**Aim of the task**
An exact copy of all the data is the expected answer.

**Stored entries**
• • • • •
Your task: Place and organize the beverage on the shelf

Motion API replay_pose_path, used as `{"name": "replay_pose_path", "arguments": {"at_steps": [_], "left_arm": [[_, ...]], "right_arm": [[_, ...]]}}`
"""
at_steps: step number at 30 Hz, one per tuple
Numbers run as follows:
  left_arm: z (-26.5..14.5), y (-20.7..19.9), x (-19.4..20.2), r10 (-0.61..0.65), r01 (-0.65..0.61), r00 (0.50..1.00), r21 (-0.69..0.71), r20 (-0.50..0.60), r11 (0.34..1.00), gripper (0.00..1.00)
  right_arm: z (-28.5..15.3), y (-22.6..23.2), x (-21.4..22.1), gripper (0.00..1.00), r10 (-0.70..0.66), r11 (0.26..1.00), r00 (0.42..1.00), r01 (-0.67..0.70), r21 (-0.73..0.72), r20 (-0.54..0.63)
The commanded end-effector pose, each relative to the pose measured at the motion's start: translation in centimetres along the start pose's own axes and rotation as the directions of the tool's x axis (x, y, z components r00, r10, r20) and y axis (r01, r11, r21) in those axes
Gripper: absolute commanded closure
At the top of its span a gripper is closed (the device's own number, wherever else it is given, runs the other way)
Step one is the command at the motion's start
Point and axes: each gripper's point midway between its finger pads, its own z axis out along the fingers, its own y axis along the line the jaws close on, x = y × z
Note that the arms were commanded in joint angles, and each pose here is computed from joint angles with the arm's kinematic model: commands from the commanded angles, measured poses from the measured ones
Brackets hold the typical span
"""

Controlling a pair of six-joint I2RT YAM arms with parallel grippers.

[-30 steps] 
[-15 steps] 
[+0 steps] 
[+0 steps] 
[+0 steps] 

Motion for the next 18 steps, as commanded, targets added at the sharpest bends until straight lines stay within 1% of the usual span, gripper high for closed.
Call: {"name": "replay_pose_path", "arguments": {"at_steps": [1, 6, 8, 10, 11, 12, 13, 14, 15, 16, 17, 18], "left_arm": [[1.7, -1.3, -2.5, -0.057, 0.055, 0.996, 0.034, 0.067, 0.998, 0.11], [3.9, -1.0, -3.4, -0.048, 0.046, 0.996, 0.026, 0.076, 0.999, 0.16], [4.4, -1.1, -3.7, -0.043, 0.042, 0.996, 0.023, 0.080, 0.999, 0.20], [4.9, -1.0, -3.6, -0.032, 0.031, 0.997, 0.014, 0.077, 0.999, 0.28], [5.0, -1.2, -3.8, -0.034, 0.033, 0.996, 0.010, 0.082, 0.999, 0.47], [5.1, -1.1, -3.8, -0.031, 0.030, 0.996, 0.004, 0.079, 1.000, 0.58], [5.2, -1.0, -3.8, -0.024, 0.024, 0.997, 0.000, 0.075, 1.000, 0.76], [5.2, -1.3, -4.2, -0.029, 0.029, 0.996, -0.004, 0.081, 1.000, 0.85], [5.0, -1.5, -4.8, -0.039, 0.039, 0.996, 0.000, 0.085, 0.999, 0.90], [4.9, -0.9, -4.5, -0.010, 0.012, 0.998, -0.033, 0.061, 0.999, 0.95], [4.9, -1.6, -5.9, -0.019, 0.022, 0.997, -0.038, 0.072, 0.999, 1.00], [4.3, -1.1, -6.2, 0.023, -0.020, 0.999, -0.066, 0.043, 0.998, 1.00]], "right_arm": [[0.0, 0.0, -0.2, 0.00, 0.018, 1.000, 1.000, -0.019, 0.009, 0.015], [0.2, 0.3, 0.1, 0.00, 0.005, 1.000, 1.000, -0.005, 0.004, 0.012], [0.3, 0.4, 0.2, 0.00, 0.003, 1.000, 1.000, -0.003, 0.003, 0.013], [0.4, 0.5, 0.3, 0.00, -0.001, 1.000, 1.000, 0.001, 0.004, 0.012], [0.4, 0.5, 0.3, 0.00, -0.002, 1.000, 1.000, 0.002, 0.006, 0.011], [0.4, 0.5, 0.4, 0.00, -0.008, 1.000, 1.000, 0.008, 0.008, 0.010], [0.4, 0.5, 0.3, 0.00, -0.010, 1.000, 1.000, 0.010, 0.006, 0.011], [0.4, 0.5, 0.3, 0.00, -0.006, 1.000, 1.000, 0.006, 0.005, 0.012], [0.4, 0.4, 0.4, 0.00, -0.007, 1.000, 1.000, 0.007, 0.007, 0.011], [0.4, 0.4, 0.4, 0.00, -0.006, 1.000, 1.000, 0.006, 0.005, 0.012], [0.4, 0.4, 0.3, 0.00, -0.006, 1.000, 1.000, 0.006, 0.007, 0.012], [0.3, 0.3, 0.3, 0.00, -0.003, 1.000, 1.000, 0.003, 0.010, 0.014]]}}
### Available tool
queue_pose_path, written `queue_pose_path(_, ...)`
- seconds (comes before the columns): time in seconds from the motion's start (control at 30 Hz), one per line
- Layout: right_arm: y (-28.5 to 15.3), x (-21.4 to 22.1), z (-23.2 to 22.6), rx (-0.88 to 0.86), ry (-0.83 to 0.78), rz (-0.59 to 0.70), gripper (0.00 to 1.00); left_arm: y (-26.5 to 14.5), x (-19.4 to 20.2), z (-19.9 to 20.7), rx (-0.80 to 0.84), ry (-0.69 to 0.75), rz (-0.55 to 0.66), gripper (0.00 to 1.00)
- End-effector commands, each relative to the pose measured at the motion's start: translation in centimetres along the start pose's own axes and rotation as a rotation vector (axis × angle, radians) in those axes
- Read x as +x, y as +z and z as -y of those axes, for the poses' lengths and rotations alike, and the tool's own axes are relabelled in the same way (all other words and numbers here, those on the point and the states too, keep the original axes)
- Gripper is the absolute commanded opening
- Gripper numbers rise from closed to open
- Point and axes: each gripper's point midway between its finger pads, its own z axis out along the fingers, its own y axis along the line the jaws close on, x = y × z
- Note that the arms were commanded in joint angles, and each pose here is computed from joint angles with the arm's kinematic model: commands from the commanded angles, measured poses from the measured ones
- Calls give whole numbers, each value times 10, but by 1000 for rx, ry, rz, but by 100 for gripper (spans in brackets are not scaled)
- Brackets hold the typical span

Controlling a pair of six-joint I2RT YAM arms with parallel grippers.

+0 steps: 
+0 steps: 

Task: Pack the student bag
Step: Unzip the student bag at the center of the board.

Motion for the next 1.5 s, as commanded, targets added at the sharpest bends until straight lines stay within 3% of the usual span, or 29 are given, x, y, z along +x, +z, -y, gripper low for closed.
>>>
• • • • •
**Written response**
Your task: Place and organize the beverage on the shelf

Motion API replay_pose_path, used as `{"name": "replay_pose_path", "arguments": {"at_steps": [_], "left_arm": [[_, ...]], "right_arm": [[_, ...]]}}`
"""
at_steps: step number at 30 Hz, one per tuple
Numbers run as follows:
  left_arm: z (-26.5..14.5), y (-20.7..19.9), x (-19.4..20.2), r10 (-0.61..0.65), r01 (-0.65..0.61), r00 (0.50..1.00), r21 (-0.69..0.71), r20 (-0.50..0.60), r11 (0.34..1.00), gripper (0.00..1.00)
  right_arm: z (-28.5..15.3), y (-22.6..23.2), x (-21.4..22.1), gripper (0.00..1.00), r10 (-0.70..0.66), r11 (0.26..1.00), r00 (0.42..1.00), r01 (-0.67..0.70), r21 (-0.73..0.72), r20 (-0.54..0.63)
The commanded end-effector pose, each relative to the pose measured at the motion's start: translation in centimetres along the start pose's own axes and rotation as the directions of the tool's x axis (x, y, z components r00, r10, r20) and y axis (r01, r11, r21) in those axes
Gripper: absolute commanded closure
At the top of its span a gripper is closed (the device's own number, wherever else it is given, runs the other way)
Step one is the command at the motion's start
Point and axes: each gripper's point midway between its finger pads, its own z axis out along the fingers, its own y axis along the line the jaws close on, x = y × z
Note that the arms were commanded in joint angles, and each pose here is computed from joint angles with the arm's kinematic model: commands from the commanded angles, measured poses from the measured ones
Brackets hold the typical span
"""

Controlling a pair of six-joint I2RT YAM arms with parallel grippers.

[-30 steps] 
[-15 steps] 
[+0 steps] 
[+0 steps] 
[+0 steps] 

Motion for the next 18 steps, as commanded, targets added at the sharpest bends until straight lines stay within 1% of the usual span, gripper high for closed.
Call: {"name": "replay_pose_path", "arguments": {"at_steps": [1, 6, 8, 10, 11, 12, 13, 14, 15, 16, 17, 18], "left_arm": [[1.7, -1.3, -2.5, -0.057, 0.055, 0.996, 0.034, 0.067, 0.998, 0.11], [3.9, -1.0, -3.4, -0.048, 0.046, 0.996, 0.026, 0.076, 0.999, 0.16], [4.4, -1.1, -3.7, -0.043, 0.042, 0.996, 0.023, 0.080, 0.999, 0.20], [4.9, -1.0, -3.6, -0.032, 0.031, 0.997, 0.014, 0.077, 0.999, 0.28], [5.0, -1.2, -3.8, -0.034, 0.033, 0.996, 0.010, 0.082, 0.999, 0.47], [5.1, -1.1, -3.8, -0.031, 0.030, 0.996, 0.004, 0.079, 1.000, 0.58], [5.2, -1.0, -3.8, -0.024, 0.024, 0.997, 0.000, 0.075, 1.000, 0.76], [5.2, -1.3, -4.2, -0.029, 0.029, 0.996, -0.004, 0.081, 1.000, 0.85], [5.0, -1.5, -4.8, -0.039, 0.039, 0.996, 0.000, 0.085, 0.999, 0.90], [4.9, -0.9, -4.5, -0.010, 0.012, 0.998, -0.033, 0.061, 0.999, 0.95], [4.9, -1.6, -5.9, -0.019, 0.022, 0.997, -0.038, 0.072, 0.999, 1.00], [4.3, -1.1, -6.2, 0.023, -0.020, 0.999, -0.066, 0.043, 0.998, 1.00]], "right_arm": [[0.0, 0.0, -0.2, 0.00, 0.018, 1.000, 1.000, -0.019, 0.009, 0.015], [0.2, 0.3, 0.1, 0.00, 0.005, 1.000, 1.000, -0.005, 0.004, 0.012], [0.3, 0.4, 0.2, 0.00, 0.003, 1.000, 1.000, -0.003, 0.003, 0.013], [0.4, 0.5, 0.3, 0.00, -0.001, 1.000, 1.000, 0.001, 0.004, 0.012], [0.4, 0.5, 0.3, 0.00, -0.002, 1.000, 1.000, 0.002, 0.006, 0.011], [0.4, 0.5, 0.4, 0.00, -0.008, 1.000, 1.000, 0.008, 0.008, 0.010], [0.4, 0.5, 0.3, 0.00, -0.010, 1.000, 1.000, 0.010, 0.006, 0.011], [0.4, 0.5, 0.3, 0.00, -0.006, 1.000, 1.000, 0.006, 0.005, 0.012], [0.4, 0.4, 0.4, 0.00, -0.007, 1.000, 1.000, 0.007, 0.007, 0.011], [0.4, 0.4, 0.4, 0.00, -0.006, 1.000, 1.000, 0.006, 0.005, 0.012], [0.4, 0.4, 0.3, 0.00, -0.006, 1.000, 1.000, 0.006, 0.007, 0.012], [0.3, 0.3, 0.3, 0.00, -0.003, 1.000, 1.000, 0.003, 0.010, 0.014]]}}
### Available tool
queue_pose_path, written `queue_pose_path(_, ...)`
- seconds (comes before the columns): time in seconds from the motion's start (control at 30 Hz), one per line
- Layout: right_arm: y (-28.5 to 15.3), x (-21.4 to 22.1), z (-23.2 to 22.6), rx (-0.88 to 0.86), ry (-0.83 to 0.78), rz (-0.59 to 0.70), gripper (0.00 to 1.00); left_arm: y (-26.5 to 14.5), x (-19.4 to 20.2), z (-19.9 to 20.7), rx (-0.80 to 0.84), ry (-0.69 to 0.75), rz (-0.55 to 0.66), gripper (0.00 to 1.00)
- End-effector commands, each relative to the pose measured at the motion's start: translation in centimetres along the start pose's own axes and rotation as a rotation vector (axis × angle, radians) in those axes
- Read x as +x, y as +z and z as -y of those axes, for the poses' lengths and rotations alike, and the tool's own axes are relabelled in the same way (all other words and numbers here, those on the point and the states too, keep the original axes)
- Gripper is the absolute commanded opening
- Gripper numbers rise from closed to open
- Point and axes: each gripper's point midway between its finger pads, its own z axis out along the fingers, its own y axis along the line the jaws close on, x = y × z
- Note that the arms were commanded in joint angles, and each pose here is computed from joint angles with the arm's kinematic model: commands from the commanded angles, measured poses from the measured ones
- Calls give whole numbers, each value times 10, but by 1000 for rx, ry, rz, but by 100 for gripper (spans in brackets are not scaled)
- Brackets hold the typical span

Controlling a pair of six-joint I2RT YAM arms with parallel grippers.

+0 steps: 
+0 steps: 

Task: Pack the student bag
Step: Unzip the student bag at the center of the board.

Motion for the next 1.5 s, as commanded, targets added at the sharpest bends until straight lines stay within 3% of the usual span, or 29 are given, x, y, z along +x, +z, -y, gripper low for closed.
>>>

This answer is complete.